# 14 oz full grain AMISH.......



## pic (Nov 14, 2009)

I bought from this seller ten years ago , 
Price is right , quality is excellent. 
Mine were smooth texture, the basket weave looks nice.

https://www.ebay.com/itm/1-1-2-Heav...4ceeb607be784d988336|ampid:PL_CLK|clp:2334524


----------



## aarondhgraham (Mar 17, 2011)

How well did yours hold up?

It's been my experience that no matter how thick the leather,,,
If it's not lined and stitched it will eventually fold and flop.

Aarond

.


----------



## pic (Nov 14, 2009)

aarondhgraham said:


> How well did yours hold up?
> 
> It's been my experience that no matter how thick the leather,,,
> If it's not lined and stitched it will eventually fold and flop.
> ...


It's nohma leather, no sagging, lasts a lifetime. 
Mine are still like brand new. Found the product on amazon also. 
Make sure you get the 14 oz , if you were to purchase the belt in the future no sagging allowed . Hanks has similar belts
Stitching will wear out eventually, the metal inserts will shift.

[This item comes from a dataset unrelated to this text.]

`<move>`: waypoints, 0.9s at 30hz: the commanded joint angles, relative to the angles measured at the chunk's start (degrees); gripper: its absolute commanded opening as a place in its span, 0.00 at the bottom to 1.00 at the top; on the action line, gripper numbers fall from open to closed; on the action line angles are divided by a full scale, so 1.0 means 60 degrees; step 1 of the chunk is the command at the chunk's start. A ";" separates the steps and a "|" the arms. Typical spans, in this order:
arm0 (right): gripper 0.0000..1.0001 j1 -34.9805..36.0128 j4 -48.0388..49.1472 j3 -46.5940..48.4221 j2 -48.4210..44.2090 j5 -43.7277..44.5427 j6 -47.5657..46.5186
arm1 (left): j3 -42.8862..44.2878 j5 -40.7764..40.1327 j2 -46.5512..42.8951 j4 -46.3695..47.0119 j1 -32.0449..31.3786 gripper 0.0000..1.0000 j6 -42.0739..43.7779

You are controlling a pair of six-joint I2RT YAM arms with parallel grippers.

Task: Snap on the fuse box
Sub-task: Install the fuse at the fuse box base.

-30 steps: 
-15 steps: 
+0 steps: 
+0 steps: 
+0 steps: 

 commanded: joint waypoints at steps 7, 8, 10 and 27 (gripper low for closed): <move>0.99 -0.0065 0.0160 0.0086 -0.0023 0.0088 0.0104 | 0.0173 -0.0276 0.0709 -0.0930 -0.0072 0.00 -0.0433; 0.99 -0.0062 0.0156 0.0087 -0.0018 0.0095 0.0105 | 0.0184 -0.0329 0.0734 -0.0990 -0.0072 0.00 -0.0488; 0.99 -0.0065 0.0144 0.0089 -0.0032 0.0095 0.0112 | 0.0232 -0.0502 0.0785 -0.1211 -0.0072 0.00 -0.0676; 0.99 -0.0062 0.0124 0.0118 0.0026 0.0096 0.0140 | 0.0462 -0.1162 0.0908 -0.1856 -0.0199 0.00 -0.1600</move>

https://www.amazon.com/Nohma-Leather-Concealed-Carry-Heavy/dp/B07BMJ8RVH


----------



## aarondhgraham (Mar 17, 2011)

I'm not doubting you my friend,,,
And I'm certainly not trying to argue with you.

It's just that in my 26 years of professional leatherwork,,,
My experience has always been otherwise.

I have a lined belt that I made back in the mid 90's,,,
The stitching is still as good as new.

The only reason that stitching will ever wear out,,,
Is if it wasn't sewn properly into a groove,,,
Or the thread was just way too light.

I've never used a metal insert,,,
I have never found them to be necessary.

BTW, what is"NOHMA" leather anyways,,,
That has to be the brand name of the company.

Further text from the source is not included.